Dot plots

Dot plots are a very nice data representation technique. It involves the use of two scales. One scale is color-based while the second one is size-based. In the context of Seurat::DotPlot(), these scales are pre-defined to contain the average expression values on the color scale and the percentage of cells within the group expressing the feature on the size, increasing it as this percentage grows bigger. It is heavily implied that the features need to be genes, otherwise the color scale will be lost. This is the output from Seurat:

Basic usage

# Seurat's dot plot.
p <- Seurat::DotPlot(sample, 
                     features = "CD14")
p

As can be seen, if we try to plot other type of variables, the resulting plot will not contain a color scale. SCpubr::do_DimPlot() focuses on enhancing the overall appearance of the plots. Implementation using other types of features is not currently supported.
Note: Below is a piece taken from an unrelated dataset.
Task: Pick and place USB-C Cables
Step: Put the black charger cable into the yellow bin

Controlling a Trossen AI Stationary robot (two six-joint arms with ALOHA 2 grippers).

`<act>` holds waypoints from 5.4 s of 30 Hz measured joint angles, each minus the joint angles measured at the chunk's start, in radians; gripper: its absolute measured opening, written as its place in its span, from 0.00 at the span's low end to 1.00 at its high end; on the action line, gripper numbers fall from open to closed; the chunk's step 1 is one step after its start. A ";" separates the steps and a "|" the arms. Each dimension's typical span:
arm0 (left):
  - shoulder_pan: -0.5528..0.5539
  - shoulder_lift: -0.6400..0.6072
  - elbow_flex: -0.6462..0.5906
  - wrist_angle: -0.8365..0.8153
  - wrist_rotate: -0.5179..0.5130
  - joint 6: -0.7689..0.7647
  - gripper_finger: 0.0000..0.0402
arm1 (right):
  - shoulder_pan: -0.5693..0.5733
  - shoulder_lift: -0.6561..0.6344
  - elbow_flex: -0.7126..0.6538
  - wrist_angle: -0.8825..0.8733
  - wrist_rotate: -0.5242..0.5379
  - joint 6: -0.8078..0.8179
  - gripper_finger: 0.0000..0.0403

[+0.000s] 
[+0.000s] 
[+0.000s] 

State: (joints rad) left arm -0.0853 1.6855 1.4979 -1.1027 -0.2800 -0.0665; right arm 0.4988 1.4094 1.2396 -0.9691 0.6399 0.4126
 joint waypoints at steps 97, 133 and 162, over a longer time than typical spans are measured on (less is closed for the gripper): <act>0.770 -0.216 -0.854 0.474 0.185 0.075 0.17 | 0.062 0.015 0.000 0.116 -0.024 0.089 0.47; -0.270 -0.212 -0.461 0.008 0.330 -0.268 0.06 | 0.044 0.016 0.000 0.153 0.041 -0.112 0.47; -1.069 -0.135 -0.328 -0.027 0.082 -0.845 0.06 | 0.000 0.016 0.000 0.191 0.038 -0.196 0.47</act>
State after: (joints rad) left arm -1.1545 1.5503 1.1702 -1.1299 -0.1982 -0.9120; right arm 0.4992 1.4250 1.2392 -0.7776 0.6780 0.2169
This is how it looks using SCpubr::do_DimPlot():

# SCpubr's dot plot.
p <- SCpubr::do_DotPlot(sample = sample, 
                        features = "CD14")
p

Querying multiple features at once

The true power of this data visualization relies on querying multiple genes at once. Let’s query the ones described in this Seurat vignette:

genes <- c("IL7R", "CCR7", "CD14", "LYZ", 
           "S100A4", "MS4A1", "CD8A", "FCGR3A", 
           "MS4A7", "GNLY", "NKG7", "FCER1A", 
           "CST3", "PPBP")

p <- SCpubr::do_DotPlot(sample = sample, 
                        features = genes)
p

Here, we can clearly distinguish which clusters are highly enriched in which given genes. This proves to be a very interesting way to query for cluster identities. It is highly dependent, though, on the accuracy of the selected genes for the queried dataset. If we actually provide the list of genes as a named list, we can facet the plot in the different list of genes provided:

genes <- list("Naive CD4+ T" = c("IL7R", "CCR7"),
              "CD14+ Mono" = c("CD14", "LYZ"),
              "Memory CD4+" = c("S100A4"),
              "B" = c("MS4A1"),
              "CD8+ T" = c("CD8A"),
              "FCGR3A+ Mono" = c("FCGR3A", "MS4A7"),
              "NK" = c("GNLY", "NKG7"),
              "DC" = c("FCER1A", "CST3"),
              "Platelet" = c("PPBP"))

p <- SCpubr::do_DotPlot(sample = sample, 
                        features = genes)
p

Clustering the identities

One really cool feature from Seurat::DotPlot() is that it lets you cluster the identities in the Y axis depending on how similar they are between them across the values on the X axis. This is achieved by using cluster = TRUE, parameter also implemented in SCpubr::do_DotPlot():

p <- SCpubr::do_DotPlot(sample = sample, 
                        features = genes, 
                        cluster = TRUE)

p

Increase dot size

You can increse the dot size with dot.scale parameter.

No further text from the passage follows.